A friend an I had previously worked on an entropy extraction scheme and he recently got around to making a writeup about our work: https://wuille.net/posts/binomial-randomness-extractors/
I instructed the agent to read the URL, implement the technique in C++ for 32-bit registers, then make a SIMD version that interleaves several extractors in parallel for better performance. It implemented it (not hard since there was an implementation there that it read), then wrote more extensive tests. Then it vectorized it. It got confused a few times during debugging because the algorithm uses some number theory tricks so that overflows of intermediate products don't matter and it was obviously trained a lot on ordinary code were such overflows are usually fatal. I instructed it to comment the code explaining why the overflows are fine and had it continue which mostly solved its confusion.
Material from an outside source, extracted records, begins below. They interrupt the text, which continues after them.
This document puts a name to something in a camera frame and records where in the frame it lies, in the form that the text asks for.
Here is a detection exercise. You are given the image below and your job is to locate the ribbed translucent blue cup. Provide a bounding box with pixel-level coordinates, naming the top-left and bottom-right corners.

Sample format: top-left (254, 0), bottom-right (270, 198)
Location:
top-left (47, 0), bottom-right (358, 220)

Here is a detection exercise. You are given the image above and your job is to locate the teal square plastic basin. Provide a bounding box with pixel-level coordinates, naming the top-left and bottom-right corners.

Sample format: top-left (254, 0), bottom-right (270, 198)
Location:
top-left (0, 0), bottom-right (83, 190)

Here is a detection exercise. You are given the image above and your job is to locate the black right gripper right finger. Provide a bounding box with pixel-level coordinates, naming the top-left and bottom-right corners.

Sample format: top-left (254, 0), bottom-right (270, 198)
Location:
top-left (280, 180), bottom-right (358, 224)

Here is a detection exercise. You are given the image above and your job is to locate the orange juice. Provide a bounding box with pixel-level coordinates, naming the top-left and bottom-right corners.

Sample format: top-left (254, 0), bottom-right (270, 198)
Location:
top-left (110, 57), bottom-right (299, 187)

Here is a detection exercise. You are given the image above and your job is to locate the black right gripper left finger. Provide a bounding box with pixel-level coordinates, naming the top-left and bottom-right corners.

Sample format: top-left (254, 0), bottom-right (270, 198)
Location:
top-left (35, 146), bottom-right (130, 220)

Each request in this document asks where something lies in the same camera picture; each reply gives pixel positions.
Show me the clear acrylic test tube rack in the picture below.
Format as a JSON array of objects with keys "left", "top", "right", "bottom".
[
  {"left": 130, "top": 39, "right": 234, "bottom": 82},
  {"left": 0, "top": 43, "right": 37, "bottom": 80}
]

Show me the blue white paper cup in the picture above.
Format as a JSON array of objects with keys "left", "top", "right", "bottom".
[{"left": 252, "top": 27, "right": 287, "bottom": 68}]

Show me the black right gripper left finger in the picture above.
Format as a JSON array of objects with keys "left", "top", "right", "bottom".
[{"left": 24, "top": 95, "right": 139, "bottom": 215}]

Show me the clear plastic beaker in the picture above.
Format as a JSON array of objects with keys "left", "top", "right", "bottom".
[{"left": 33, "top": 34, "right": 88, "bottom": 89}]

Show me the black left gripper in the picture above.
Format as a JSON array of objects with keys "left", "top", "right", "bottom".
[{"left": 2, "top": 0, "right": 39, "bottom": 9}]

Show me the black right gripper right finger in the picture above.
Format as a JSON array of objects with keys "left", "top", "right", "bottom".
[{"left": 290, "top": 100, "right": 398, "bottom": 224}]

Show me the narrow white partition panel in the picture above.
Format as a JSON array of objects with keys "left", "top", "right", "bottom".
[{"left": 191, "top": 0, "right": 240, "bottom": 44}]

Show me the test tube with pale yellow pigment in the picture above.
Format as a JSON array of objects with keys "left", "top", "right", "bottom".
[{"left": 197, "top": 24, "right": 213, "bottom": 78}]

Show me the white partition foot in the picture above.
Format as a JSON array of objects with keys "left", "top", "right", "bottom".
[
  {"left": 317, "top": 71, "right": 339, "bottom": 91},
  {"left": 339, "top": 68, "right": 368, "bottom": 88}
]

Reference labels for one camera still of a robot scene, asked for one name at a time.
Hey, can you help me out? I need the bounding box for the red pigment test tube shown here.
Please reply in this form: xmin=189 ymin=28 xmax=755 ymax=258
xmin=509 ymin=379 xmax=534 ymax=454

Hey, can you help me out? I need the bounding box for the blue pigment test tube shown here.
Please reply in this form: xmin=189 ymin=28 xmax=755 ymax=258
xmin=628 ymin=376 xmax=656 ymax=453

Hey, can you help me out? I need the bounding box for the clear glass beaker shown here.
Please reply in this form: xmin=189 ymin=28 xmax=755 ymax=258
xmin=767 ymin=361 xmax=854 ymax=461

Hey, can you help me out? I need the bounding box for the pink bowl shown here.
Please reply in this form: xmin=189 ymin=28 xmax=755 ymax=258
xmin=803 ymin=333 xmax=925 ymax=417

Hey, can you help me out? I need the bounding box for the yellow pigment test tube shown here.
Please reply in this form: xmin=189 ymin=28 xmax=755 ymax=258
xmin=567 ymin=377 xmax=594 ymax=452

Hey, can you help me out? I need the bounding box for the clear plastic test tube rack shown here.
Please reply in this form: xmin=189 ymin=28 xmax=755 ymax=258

It successfully got the initial 12MB/s scalar implementation to about 48MB/s. Then I told it to keep optimizing until it reaches 100MB/s. I came back the next day and it had stopped after 6 hours when it achieved just over 100MB/s. Reading what it did: it went off looking at disassembly, figured out what hardware it was running on, and reading microarch timing tables online and made some better decisions, tried a lot of things that didn't work, etc. (And of course, the implementation is correct).
I'm pretty skeptical about AI and borderline hateful of many people who (ab)use it and are deluded by it-- but I think this experience shows that a small local model can be objectively useful.
(oh and this experience was also while I only had the model running at 19tok/s)
Running the model in a loop where it can get feedback from actually testing stuff allows you to make progress in spite of making many mistakes.
I could have done this work myself but I didn't have to and I certainly spent less time checking in and prodding it than it would have taken me to do it. In my case I wondered how much faster parallel extractors using SIMD might be-- an idle curiosity that would have gone unanswered if not for the AI.
This is maybe the first time Ive seen someone claim to do something useful with such a small model.
Congrats, but you're in the 0.0001% thats not just frying their brains, fapping to their local models or doing various magic tricks like a toddler entertained by playing with velcro.
At the end of the day you lost an opportunity to improve yourself and excercise your brain, maybe the opportunity cost is worth it idk, but Im going to keep taking things slow.
Handmade swiss watches > mass manufactured immitations. Handmade clothes > walmart clothes.